:: What is being asked ::
Could the data below be printed out exactly, with the pictures left out?
=-=-=
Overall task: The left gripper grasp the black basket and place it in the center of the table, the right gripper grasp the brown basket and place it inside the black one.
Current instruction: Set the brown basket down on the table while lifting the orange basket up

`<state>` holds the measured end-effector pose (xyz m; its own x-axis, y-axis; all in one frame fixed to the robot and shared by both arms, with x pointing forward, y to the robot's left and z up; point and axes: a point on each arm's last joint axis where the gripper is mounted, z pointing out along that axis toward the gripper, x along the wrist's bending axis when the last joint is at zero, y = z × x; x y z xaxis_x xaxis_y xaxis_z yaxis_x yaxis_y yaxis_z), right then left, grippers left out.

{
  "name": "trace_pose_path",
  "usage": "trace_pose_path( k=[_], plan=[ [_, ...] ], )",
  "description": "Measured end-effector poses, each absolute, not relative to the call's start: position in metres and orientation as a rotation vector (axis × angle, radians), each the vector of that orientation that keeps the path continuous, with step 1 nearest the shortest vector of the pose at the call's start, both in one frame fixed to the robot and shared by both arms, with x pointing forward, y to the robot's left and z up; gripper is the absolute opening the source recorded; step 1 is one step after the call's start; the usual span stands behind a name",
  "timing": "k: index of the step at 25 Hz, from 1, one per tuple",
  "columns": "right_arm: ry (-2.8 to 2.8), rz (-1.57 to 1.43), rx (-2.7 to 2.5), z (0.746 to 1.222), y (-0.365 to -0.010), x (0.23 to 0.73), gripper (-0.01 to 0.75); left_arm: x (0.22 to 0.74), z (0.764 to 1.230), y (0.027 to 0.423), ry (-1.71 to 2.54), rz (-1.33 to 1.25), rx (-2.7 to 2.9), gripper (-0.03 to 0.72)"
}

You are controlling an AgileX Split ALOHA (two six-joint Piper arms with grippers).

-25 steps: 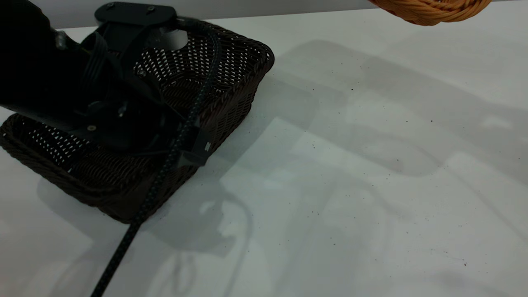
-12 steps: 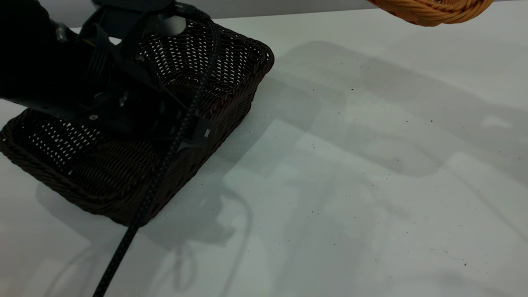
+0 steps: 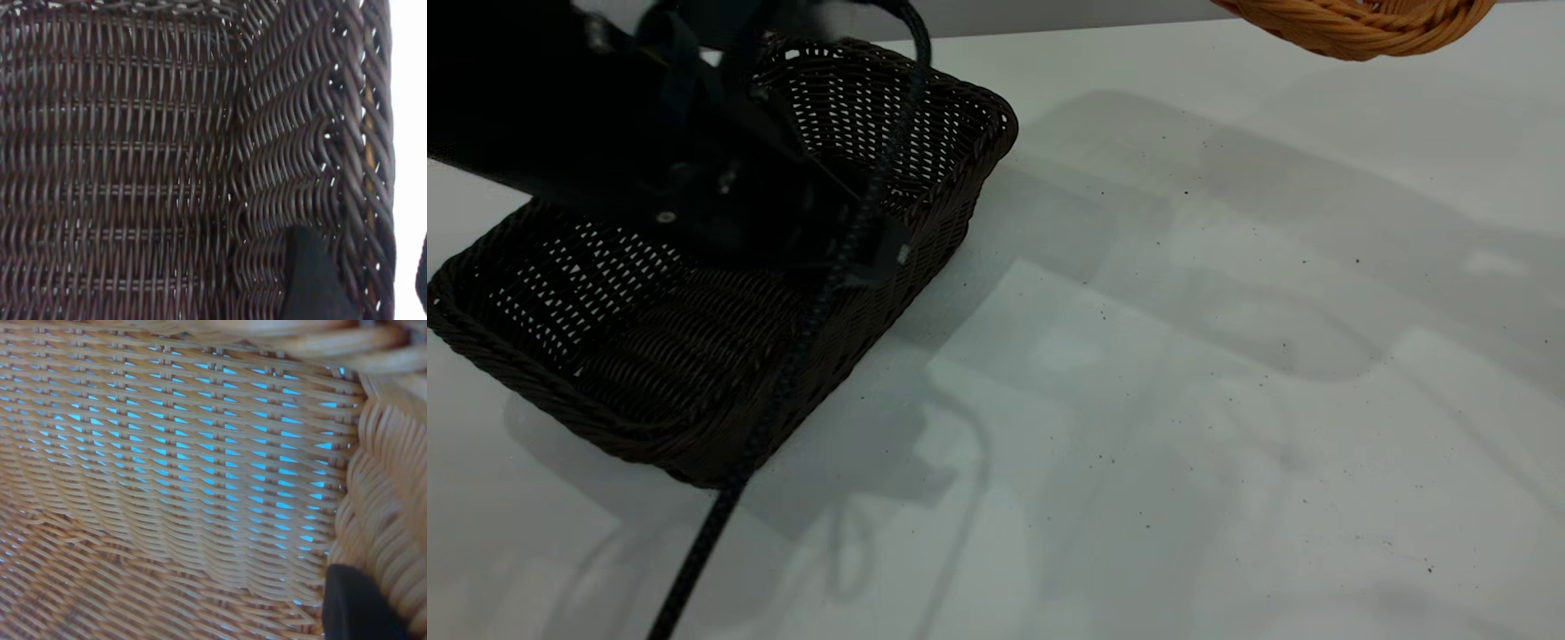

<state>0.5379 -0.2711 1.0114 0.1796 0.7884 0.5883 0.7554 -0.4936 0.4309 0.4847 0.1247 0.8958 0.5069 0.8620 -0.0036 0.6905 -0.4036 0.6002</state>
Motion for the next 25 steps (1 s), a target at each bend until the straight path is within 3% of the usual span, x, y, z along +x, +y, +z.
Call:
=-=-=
:: Result for this task ::
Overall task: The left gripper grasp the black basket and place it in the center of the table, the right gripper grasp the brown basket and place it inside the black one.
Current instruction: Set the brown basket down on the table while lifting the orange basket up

`<state>` holds the measured end-effector pose (xyz m; its own x-axis, y-axis; all in one frame fixed to the robot and shared by both arms, with x pointing forward, y to the robot's left and z up; point and axes: a point on each arm's last joint axis where the gripper is mounted, z pointing out along that axis toward the gripper, x along the wrist's bending axis when the last joint is at zero, y = z × x; x y z xaxis_x xaxis_y xaxis_z yaxis_x yaxis_y yaxis_z), right then left, grippers left out.

{
  "name": "trace_pose_path",
  "usage": "trace_pose_path( k=[_], plan=[ [_, ...] ], )",
  "description": "Measured end-effector poses, each absolute, not relative to the call's start: position in metres and orientation as a rotation vector (axis × angle, radians), each the vector of that orientation that keeps the path continuous, with step 1 nearest the shortest vector of the pose at the call's start, both in one frame fixed to the robot and shared by both arms, with x pointing forward, y to the robot's left and z up; gripper is the absolute opening the source recorded; step 1 is one step after the call's start; the usual span stands behind a name",
  "timing": "k: index of the step at 25 Hz, from 1, one per tuple",
  "columns": "right_arm: ry (-2.8 to 2.8), rz (-1.57 to 1.43), rx (-2.7 to 2.5), z (0.746 to 1.222), y (-0.365 to -0.010), x (0.23 to 0.73), gripper (-0.01 to 0.75); left_arm: x (0.22 to 0.74), z (0.764 to 1.230), y (0.027 to 0.423), ry (-1.71 to 2.54), rz (-1.33 to 1.25), rx (-2.7 to 2.9), gripper (-0.03 to 0.72)"
}

You are controlling an AgileX Split ALOHA (two six-joint Piper arms with grippers).

-25 steps: 
-12 steps: 
+0 steps: 

<state>0.5379 -0.2711 1.0114 0.1796 0.7884 0.5883 0.7554 -0.4936 0.4309 0.4847 0.1247 0.8958 0.5069 0.8620 -0.0036 0.6905 -0.4036 0.6002</state>
Motion for the next 25 steps (1 s), a target at each bend until the straight path is within 3% of the usual span, x, y, z along +x, +y, +z.
Call:

No more is needed to finish this exercise.